## Assigned task
From the entries that follow, copy every line with the word "base".

## Input records
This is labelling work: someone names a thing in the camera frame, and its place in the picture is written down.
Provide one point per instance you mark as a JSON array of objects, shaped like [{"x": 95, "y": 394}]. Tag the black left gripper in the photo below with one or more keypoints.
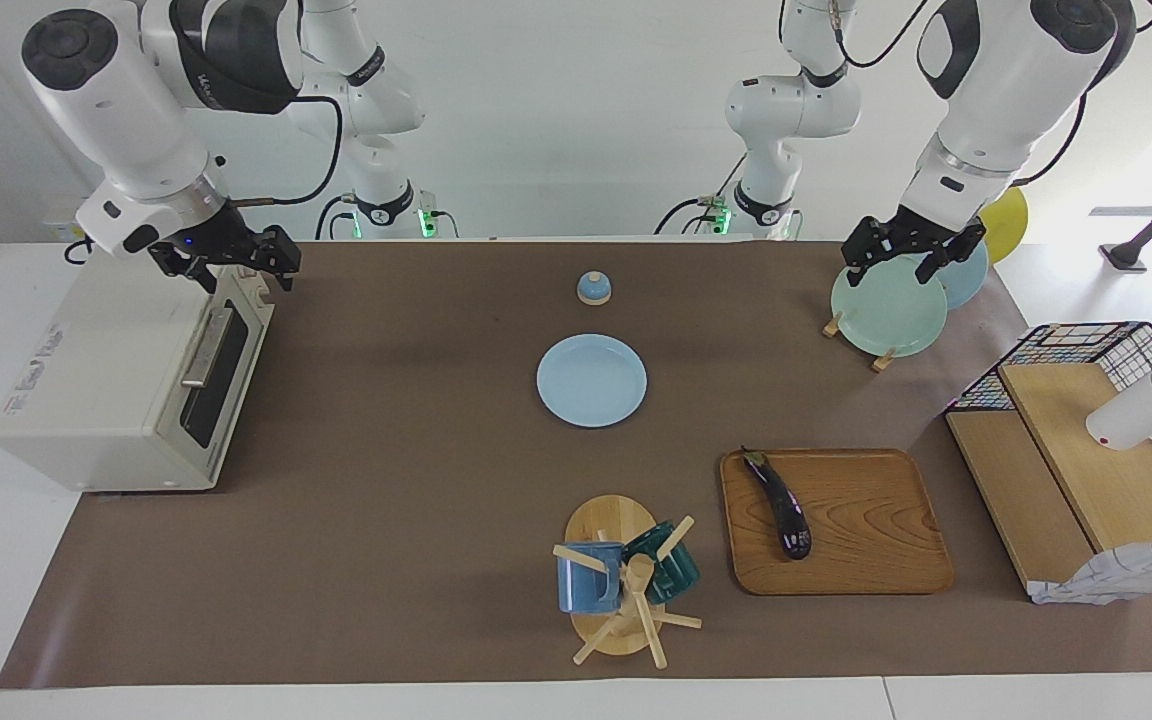
[{"x": 921, "y": 235}]

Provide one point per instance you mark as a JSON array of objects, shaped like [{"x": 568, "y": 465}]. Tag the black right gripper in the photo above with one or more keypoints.
[{"x": 211, "y": 238}]

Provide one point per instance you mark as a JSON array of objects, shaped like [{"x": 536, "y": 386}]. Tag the cream toaster oven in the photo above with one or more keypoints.
[{"x": 106, "y": 380}]

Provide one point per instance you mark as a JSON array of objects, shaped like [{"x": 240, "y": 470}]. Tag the dark purple eggplant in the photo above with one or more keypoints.
[{"x": 786, "y": 510}]

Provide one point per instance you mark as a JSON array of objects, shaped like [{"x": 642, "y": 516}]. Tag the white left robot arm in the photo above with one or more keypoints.
[{"x": 1006, "y": 80}]

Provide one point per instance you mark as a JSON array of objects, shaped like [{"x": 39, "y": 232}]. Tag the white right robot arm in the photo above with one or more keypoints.
[{"x": 106, "y": 100}]

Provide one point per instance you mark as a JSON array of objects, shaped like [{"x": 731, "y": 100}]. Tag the pale green racked plate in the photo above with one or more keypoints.
[{"x": 886, "y": 315}]

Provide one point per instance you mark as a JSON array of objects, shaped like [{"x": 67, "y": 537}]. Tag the light blue racked plate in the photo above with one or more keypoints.
[{"x": 968, "y": 285}]

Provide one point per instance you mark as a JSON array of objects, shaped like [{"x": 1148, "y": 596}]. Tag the wooden dish rack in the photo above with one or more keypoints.
[{"x": 833, "y": 325}]

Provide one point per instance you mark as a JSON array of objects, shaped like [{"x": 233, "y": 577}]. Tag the yellow racked plate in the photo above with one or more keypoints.
[{"x": 1008, "y": 225}]

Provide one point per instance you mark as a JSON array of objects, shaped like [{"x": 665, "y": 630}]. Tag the white socket box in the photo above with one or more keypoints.
[{"x": 61, "y": 230}]

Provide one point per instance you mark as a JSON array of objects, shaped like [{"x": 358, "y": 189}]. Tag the wooden serving tray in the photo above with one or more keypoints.
[{"x": 856, "y": 530}]

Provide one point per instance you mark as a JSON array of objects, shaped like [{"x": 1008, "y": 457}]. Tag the white cup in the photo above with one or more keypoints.
[{"x": 1136, "y": 410}]

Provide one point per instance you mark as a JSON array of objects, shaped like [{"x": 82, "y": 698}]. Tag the small blue knobbed lid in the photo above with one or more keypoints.
[{"x": 594, "y": 290}]

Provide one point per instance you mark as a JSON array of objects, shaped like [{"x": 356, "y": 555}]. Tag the brown table mat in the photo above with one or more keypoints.
[{"x": 386, "y": 550}]

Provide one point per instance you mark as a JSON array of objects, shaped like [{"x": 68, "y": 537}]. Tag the dark green ceramic mug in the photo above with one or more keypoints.
[{"x": 678, "y": 575}]

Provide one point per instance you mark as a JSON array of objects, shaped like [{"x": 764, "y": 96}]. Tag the wooden mug tree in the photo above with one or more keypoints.
[{"x": 606, "y": 520}]

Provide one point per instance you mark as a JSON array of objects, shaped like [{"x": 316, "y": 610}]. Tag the blue ceramic mug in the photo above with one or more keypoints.
[{"x": 586, "y": 585}]

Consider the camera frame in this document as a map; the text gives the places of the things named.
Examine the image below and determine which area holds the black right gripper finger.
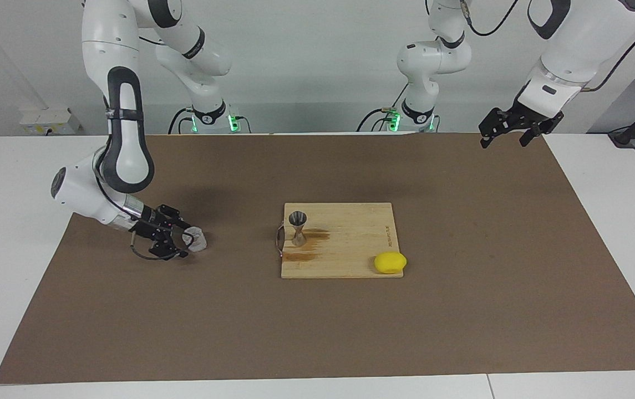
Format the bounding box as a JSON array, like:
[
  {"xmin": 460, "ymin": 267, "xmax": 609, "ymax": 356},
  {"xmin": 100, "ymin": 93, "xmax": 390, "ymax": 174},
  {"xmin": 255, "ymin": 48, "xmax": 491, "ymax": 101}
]
[
  {"xmin": 155, "ymin": 205, "xmax": 191, "ymax": 229},
  {"xmin": 149, "ymin": 236, "xmax": 189, "ymax": 260}
]

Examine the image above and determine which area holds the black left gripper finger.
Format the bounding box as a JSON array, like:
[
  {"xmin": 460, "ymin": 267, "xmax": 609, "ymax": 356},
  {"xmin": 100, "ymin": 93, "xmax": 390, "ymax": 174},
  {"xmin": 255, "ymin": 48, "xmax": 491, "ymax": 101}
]
[
  {"xmin": 479, "ymin": 108, "xmax": 517, "ymax": 149},
  {"xmin": 519, "ymin": 114, "xmax": 565, "ymax": 147}
]

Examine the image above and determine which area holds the clear plastic cup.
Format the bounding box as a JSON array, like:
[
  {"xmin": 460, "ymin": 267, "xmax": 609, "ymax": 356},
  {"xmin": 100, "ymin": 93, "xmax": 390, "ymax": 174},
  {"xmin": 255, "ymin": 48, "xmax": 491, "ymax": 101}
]
[{"xmin": 182, "ymin": 226, "xmax": 207, "ymax": 253}]

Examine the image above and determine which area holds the steel double jigger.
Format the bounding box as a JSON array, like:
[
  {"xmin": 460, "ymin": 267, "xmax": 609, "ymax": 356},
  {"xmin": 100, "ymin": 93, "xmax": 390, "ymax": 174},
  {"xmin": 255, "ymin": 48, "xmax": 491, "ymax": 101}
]
[{"xmin": 288, "ymin": 211, "xmax": 309, "ymax": 247}]

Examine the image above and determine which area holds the brown table mat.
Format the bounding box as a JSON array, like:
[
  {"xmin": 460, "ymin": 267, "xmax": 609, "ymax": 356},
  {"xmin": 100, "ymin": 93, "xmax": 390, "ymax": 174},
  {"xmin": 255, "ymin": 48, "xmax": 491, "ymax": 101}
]
[{"xmin": 0, "ymin": 133, "xmax": 635, "ymax": 384}]

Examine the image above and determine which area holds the yellow lemon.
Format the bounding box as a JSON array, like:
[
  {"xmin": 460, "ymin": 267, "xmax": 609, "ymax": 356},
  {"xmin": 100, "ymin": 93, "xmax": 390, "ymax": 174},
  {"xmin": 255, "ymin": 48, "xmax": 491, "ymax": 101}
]
[{"xmin": 374, "ymin": 251, "xmax": 408, "ymax": 275}]

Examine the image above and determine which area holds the bamboo cutting board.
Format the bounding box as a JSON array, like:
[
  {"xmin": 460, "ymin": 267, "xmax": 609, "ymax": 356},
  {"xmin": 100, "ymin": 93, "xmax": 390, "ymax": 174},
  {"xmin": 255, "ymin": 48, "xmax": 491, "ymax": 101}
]
[{"xmin": 276, "ymin": 202, "xmax": 405, "ymax": 279}]

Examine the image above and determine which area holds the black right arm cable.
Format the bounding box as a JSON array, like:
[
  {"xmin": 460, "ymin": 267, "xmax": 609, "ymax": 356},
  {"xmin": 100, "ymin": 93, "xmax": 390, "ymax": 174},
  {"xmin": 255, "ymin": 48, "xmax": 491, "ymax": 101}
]
[{"xmin": 93, "ymin": 155, "xmax": 193, "ymax": 261}]

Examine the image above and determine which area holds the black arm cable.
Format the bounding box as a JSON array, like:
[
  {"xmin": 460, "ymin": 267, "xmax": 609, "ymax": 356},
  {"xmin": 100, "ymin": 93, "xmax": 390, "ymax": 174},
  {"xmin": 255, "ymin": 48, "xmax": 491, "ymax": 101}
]
[
  {"xmin": 459, "ymin": 0, "xmax": 635, "ymax": 93},
  {"xmin": 93, "ymin": 155, "xmax": 193, "ymax": 261}
]

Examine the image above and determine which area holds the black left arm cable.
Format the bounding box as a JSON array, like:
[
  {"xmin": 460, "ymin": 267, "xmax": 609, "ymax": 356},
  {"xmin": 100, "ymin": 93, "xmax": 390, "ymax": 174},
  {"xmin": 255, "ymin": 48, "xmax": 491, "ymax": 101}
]
[{"xmin": 459, "ymin": 0, "xmax": 635, "ymax": 93}]

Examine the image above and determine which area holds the black right base cable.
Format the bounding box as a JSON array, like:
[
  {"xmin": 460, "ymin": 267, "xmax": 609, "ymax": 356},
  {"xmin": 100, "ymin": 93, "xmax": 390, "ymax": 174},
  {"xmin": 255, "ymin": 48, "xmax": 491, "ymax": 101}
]
[{"xmin": 167, "ymin": 107, "xmax": 191, "ymax": 135}]

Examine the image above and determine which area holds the black base cable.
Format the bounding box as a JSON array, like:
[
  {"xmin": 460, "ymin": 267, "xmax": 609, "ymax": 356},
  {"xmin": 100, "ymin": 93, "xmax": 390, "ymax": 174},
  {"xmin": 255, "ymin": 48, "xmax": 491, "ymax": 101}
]
[
  {"xmin": 167, "ymin": 107, "xmax": 191, "ymax": 135},
  {"xmin": 357, "ymin": 86, "xmax": 410, "ymax": 132}
]

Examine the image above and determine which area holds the black left base cable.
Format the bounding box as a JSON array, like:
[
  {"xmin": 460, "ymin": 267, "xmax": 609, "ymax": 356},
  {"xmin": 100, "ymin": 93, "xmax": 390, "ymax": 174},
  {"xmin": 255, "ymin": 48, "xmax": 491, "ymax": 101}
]
[{"xmin": 357, "ymin": 86, "xmax": 410, "ymax": 132}]

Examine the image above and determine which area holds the white wall socket box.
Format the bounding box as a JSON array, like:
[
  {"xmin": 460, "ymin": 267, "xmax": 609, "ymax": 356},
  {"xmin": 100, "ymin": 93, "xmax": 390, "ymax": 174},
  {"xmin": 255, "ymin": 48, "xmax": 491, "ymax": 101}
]
[{"xmin": 19, "ymin": 108, "xmax": 80, "ymax": 135}]

## Task result
Examine the image above and determine which area holds the black right base cable.
Examine the image above and determine which area holds the black base cable.
Examine the image above and determine which area holds the black left base cable.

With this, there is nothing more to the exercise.